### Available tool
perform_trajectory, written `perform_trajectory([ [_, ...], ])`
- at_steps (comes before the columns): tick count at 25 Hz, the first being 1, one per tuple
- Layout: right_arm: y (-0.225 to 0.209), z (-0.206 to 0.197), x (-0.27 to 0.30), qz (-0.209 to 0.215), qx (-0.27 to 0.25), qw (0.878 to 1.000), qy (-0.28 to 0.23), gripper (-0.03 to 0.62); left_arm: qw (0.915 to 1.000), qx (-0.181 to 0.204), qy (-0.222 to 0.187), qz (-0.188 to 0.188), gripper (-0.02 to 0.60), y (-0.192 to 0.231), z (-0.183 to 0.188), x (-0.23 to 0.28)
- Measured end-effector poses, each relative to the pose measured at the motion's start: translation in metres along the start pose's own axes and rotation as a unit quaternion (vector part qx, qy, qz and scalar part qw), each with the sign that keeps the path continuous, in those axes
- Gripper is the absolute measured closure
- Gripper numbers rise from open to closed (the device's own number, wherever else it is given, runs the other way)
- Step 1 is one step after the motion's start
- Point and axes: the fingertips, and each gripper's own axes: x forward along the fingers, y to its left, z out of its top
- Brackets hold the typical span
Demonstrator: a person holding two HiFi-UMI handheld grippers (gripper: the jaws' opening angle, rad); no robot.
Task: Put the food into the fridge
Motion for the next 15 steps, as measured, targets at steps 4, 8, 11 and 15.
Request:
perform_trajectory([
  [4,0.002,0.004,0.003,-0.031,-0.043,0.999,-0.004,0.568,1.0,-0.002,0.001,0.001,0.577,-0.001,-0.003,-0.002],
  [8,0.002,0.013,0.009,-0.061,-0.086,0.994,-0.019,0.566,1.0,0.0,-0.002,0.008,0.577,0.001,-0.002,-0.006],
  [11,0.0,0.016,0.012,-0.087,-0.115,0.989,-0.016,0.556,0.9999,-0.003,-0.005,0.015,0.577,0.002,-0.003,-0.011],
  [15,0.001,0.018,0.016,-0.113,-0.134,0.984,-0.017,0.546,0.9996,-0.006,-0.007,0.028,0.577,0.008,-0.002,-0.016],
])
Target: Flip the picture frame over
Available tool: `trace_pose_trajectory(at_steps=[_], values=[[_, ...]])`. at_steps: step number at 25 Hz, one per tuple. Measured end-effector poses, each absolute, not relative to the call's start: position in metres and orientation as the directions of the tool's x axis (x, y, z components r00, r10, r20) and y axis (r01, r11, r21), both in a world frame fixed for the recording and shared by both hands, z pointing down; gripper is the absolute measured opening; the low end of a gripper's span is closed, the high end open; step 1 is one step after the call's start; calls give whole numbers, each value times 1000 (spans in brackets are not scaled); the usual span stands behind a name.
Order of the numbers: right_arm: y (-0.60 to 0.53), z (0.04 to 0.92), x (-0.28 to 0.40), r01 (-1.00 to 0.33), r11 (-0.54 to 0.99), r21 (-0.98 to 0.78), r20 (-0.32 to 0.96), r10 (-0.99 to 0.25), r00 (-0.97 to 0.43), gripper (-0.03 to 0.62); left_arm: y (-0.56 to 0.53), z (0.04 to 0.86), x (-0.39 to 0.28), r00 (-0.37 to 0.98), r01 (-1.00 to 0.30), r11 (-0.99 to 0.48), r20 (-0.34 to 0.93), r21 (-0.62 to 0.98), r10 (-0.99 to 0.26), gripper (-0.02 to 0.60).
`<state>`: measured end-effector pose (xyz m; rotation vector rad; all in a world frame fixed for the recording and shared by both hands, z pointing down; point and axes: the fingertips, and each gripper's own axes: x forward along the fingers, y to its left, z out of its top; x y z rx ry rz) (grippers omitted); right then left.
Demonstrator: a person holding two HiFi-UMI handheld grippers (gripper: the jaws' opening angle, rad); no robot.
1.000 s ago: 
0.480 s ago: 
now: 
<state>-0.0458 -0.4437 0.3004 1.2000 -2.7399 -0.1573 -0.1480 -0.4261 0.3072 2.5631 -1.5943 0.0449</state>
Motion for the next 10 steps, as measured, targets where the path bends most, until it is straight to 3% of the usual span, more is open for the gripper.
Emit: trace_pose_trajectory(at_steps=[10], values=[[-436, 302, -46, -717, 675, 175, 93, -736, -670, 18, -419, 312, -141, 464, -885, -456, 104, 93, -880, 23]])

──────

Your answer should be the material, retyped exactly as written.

### Available tool
perform_trajectory, written `perform_trajectory([ [_, ...], ])`
- at_steps (comes before the columns): tick count at 25 Hz, the first being 1, one per tuple
- Layout: right_arm: y (-0.225 to 0.209), z (-0.206 to 0.197), x (-0.27 to 0.30), qz (-0.209 to 0.215), qx (-0.27 to 0.25), qw (0.878 to 1.000), qy (-0.28 to 0.23), gripper (-0.03 to 0.62); left_arm: qw (0.915 to 1.000), qx (-0.181 to 0.204), qy (-0.222 to 0.187), qz (-0.188 to 0.188), gripper (-0.02 to 0.60), y (-0.192 to 0.231), z (-0.183 to 0.188), x (-0.23 to 0.28)
- Measured end-effector poses, each relative to the pose measured at the motion's start: translation in metres along the start pose's own axes and rotation as a unit quaternion (vector part qx, qy, qz and scalar part qw), each with the sign that keeps the path continuous, in those axes
- Gripper is the absolute measured closure
- Gripper numbers rise from open to closed (the device's own number, wherever else it is given, runs the other way)
- Step 1 is one step after the motion's start
- Point and axes: the fingertips, and each gripper's own axes: x forward along the fingers, y to its left, z out of its top
- Brackets hold the typical span
Demonstrator: a person holding two HiFi-UMI handheld grippers (gripper: the jaws' opening angle, rad); no robot.
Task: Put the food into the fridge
Motion for the next 15 steps, as measured, targets at steps 4, 8, 11 and 15.
Request:
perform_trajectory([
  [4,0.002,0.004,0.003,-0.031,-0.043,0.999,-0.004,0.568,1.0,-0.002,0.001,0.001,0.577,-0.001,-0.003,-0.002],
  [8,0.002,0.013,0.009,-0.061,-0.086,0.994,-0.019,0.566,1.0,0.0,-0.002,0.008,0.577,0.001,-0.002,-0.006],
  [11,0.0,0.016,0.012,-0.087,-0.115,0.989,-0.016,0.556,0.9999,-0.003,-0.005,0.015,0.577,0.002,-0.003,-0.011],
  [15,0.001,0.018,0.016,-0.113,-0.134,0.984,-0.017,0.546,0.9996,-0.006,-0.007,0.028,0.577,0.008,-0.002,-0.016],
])
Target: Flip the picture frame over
Available tool: `trace_pose_trajectory(at_steps=[_], values=[[_, ...]])`. at_steps: step number at 25 Hz, one per tuple. Measured end-effector poses, each absolute, not relative to the call's start: position in metres and orientation as the directions of the tool's x axis (x, y, z components r00, r10, r20) and y axis (r01, r11, r21), both in a world frame fixed for the recording and shared by both hands, z pointing down; gripper is the absolute measured opening; the low end of a gripper's span is closed, the high end open; step 1 is one step after the call's start; calls give whole numbers, each value times 1000 (spans in brackets are not scaled); the usual span stands behind a name.
Order of the numbers: right_arm: y (-0.60 to 0.53), z (0.04 to 0.92), x (-0.28 to 0.40), r01 (-1.00 to 0.33), r11 (-0.54 to 0.99), r21 (-0.98 to 0.78), r20 (-0.32 to 0.96), r10 (-0.99 to 0.25), r00 (-0.97 to 0.43), gripper (-0.03 to 0.62); left_arm: y (-0.56 to 0.53), z (0.04 to 0.86), x (-0.39 to 0.28), r00 (-0.37 to 0.98), r01 (-1.00 to 0.30), r11 (-0.99 to 0.48), r20 (-0.34 to 0.93), r21 (-0.62 to 0.98), r10 (-0.99 to 0.26), gripper (-0.02 to 0.60).
`<state>`: measured end-effector pose (xyz m; rotation vector rad; all in a world frame fixed for the recording and shared by both hands, z pointing down; point and axes: the fingertips, and each gripper's own axes: x forward along the fingers, y to its left, z out of its top; x y z rx ry rz) (grippers omitted); right then left.
Demonstrator: a person holding two HiFi-UMI handheld grippers (gripper: the jaws' opening angle, rad); no robot.
1.000 s ago: 
0.480 s ago: 
now: 
<state>-0.0458 -0.4437 0.3004 1.2000 -2.7399 -0.1573 -0.1480 -0.4261 0.3072 2.5631 -1.5943 0.0449</state>
Motion for the next 10 steps, as measured, targets where the path bends most, until it is straight to 3% of the usual span, more is open for the gripper.
Emit: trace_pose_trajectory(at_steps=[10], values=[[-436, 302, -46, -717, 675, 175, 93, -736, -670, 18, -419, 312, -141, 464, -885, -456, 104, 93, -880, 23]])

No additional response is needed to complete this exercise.